Fermi surface with Dirac fermions in CaFeAsF determined via quantum oscillation measurements

TL;DR

This study reveals the Fermi surface of CaFeAsF, a 1111 iron-arsenide, showing Dirac fermions with nontrivial Berry phase, small carrier density, and unusual magnetotransport properties, advancing understanding of its electronic structure.

Contribution

First complete determination of the Fermi surface in CaFeAsF's antiferromagnetic state, identifying Dirac fermions and topological features in a 1111 iron-arsenide compound.

Findings

Fermi surface includes Dirac electron cylinders and a hole cylinder.

Electron cylinders carry a nontrivial Berry phase of π.

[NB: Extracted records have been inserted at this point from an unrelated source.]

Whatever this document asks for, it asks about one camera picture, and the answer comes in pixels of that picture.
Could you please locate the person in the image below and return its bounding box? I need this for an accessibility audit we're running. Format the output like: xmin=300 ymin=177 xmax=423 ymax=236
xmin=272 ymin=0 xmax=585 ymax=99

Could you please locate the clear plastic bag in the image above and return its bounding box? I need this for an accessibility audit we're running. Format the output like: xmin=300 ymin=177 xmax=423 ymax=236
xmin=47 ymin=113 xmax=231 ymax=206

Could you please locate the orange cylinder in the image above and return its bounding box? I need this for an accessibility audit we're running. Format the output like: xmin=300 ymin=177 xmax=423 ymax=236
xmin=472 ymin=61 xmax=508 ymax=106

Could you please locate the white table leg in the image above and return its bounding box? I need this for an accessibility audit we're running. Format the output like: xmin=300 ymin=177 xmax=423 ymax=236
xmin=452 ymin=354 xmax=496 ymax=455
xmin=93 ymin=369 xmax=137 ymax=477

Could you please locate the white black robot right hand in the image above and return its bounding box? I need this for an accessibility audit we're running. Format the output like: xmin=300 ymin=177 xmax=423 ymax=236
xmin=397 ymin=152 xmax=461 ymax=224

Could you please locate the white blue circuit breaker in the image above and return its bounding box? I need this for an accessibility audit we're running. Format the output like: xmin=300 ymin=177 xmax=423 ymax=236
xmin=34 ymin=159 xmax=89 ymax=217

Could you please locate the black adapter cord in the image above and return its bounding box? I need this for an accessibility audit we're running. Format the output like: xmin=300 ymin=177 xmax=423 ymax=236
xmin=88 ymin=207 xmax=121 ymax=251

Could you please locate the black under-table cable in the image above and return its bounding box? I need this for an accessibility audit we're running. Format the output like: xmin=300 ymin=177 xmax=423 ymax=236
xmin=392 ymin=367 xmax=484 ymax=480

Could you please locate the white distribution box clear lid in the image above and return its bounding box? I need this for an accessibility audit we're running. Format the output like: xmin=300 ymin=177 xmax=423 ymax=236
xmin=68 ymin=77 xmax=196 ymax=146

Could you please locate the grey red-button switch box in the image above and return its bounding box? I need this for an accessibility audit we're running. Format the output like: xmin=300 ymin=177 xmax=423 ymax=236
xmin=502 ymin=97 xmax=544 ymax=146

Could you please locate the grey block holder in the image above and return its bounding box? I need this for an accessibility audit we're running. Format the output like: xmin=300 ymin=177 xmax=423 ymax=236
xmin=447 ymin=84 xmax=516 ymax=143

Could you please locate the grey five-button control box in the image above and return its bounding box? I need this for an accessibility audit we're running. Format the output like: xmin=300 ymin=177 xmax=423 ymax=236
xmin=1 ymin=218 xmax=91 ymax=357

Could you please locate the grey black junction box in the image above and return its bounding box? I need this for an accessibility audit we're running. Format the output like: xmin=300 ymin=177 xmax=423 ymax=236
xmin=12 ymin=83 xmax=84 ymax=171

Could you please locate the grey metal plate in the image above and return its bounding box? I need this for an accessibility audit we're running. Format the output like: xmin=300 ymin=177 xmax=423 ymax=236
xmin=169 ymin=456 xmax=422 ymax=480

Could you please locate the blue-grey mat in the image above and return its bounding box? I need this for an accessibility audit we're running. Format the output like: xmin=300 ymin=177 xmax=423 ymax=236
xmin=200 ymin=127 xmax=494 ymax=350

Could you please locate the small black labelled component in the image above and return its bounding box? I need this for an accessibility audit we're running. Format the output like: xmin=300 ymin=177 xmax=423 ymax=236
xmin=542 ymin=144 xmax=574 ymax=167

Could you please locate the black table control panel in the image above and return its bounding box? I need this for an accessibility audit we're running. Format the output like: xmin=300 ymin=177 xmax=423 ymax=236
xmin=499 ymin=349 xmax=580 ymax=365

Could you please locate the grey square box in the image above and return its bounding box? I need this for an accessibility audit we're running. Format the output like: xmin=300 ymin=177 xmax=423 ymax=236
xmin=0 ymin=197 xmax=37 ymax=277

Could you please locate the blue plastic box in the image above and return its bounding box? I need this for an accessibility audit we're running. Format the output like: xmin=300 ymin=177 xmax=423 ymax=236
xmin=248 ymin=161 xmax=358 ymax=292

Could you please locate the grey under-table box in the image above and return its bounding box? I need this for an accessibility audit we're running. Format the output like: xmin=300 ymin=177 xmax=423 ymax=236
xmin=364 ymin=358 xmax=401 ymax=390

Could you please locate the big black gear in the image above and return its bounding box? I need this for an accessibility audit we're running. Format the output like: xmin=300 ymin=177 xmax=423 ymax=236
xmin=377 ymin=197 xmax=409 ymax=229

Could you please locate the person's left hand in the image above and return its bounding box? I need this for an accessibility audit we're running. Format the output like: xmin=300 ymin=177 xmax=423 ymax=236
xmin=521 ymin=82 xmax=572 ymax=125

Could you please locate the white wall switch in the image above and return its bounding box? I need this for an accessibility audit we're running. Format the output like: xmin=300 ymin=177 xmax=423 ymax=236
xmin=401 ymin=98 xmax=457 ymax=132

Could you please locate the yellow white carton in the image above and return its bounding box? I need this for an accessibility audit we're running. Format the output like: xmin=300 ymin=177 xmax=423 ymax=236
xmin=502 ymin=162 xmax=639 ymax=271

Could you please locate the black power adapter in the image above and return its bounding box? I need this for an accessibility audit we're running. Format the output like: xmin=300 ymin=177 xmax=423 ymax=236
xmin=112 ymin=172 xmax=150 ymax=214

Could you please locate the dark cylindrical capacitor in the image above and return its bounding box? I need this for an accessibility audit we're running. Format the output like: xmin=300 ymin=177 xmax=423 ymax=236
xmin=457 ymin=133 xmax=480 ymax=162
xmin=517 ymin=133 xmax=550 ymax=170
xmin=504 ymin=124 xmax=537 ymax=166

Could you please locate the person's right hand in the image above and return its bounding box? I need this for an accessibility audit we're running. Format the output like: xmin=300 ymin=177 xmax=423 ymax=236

Carrier density is extremely low, around 10^{-3} per Fe.

Abstract

Despite the fact that 1111-type iron arsenides hold the record transition temperature of iron-based superconductors, their electronic structures have not been studied much because of the lack of high-quality single crystals. In this study, we completely determine the Fermi surface in the antiferromagnetic state of CaFeAsF, a 1111 iron-arsenide parent compound, by performing quantum oscillation measurements and band-structure calculations. The determined Fermi surface consists of a symmetry-related pair of Dirac electron cylinders and a normal hole cylinder. From analyses of quantum-oscillation phases, we demonstrate that the electron cylinders carry a nontrivial Berry phase $\pi$. The carrier density is of the order of 10$^{-3}$ per Fe. This unusual metallic state with the extremely small carrier density is a consequence of the previously discussed topological feature of the band structure which prevents the antiferromagnetic gap from being a full gap. We also report a nearly linear-in-$B$ magnetoresistance and an anomalous resistivity increase above about 30 T for $B \parallel c$, the latter of which is likely related to the quantum limit of the electron orbit. Intriguingly, the electrical resistivity exhibits a nonmetallic temperature dependence in the paramagnetic tetragonal phase ($T >$ 118 K), which may suggest an incoherent state. Our study provides a detailed knowledge of the Fermi surface in the antiferromagnetic state of 1111 parent compounds and moreover opens up a new possibility to explore Dirac-fermion physics in those compounds.